The Smash Street Boys are not babies. They are sometimes legal adults, emancipated, consider themselves adult, operate their own lives as adults — rather successfully — until they catch HIV. Then their health depends on careful regulation via unpleasant meds and very unpleasant regular clinic visits. This is too hard to do alone. Smash Street Boys do it together. Sometimes even their “mighty leader,” their interface with officialdom, needs them to help him. They do.

The pain and suffering of their lives is addressed by the meaning of their relationships, which — in turn — are focused on their work which is art. Meaning is the one thing that has always been able to counter suffering. But it is harder to find meaning alone than it is to stay on meds alone. Meaningfulness is not owned by religion or any secular version of it. It is emergent from staying alive. It is as physical as survival can be, something proven and lived. It’s not a t-shirt logo. It does not authorize dominion over any living beings.
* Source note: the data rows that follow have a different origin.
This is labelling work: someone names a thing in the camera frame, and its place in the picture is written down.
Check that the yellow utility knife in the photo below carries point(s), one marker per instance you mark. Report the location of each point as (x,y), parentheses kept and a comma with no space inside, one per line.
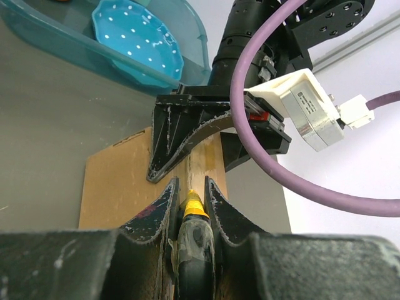
(195,252)

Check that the blue perforated plate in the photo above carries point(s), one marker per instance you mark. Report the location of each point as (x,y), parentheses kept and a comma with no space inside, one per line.
(130,29)

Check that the teal plastic bin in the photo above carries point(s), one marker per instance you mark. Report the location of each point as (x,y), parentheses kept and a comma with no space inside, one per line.
(65,29)

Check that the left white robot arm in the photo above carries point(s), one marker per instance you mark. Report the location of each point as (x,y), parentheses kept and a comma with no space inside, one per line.
(287,48)

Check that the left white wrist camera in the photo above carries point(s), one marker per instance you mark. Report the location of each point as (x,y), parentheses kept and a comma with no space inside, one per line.
(300,97)

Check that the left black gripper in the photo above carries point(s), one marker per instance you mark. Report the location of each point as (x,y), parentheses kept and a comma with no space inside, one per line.
(183,119)

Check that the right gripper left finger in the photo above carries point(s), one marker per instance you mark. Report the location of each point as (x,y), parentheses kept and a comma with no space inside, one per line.
(141,266)

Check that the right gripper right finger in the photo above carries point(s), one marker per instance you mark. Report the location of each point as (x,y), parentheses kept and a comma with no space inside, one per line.
(235,270)

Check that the brown cardboard express box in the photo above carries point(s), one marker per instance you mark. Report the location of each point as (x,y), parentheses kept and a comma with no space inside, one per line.
(115,186)
The Smash Street Boys do a strange thing, which is cynicism in the service of idealism. It’s a kind of Seventies tactic but one that reappears through history when oppression and madness begin to bulge out of the culture, as many believe it is now. Then the counterwork begins. Sometimes it’s a manifesto, sometimes a demonstration, but at the extreme it can be terrorism.  For now it's a story full of jokes and sensationalism.

Besides meaning, there is another defense against suffering, which is dignity. Unfortunately this is not often recognized by professional people who work with struggling people. I’m a tubby old woman who wears old clothes, which marks me for dismissive or even abusive neglect — not so much from the docs, who recognize my academic degrees — but from office staff in some places.


On the rez I hear complaints about the young women who package up meds to hand out of the Indian Health Service pharmacy window. They are the NA versions of Prairie Princesses, who feel entitled to do a careless contemptuous job because they are “better.” This is an aberration in a Blackfeet culture that has always highly valued dignity.

Professions were once the entwined roles of theology/medicine/law. They were distinguished by their high moral and beneficent standards, necessary to justify their power. These have been lost in the 21st century. Now the standard is wealth and status. As soon as I was ordained to the ministry and admitted behind the curtain that protects privileged classes, I began to hear about the abuses and distortions. People I had highly respected turned out to be Bill Cosbys. People who knew and could have done something about it, did not in order to protect the reputation of the whole. You already know about the Catholic church, but it’s no different in other hierarchies.

A human body plasticized for display

One of the values lost has been that of respecting the human body, taking away its meaning and dignity. We see people smashed, rotting, strewn on every continent. We justify doing it ourselves by sending predator machines operated by young people in middle America — thinking that they are not at risk. Now we find out that their minds are part of their bodies and that they are cracking up with PTSD, the same as though they were trafficked children.

At animal control I walked past heaps of dead animals. In the streets in summer I gathered hundreds of cat and possom corpses. There are people who wear themselves out, but gain meaning and dignity, to be effective advocates for animals. But urban Americans are willing to let humans die on the streets of our cities, as though they were dogs. LA hospitals, eager to get rid of the costs, have been videoed dumping patients on the streets, in backless gowns with urine catheters still inserted so the collecting bottles bump along behind them on tubing tethers. This is in public, which makes one wonder what happens in seclusion.


Some people will be critical of writing such inflammatory things. Yet there seems to be no curb on ordinary behavior, often way over the top, for some small “disrespect” of them in their own eyes. Here in little old Valier, imagined to be Mayberry, USA, we’ve just witnessed an example.  Yet we're supposed to be different than the rest of the country -- a refuge, above bad behavior.  So what is making our grown men weep and berate elected leaders?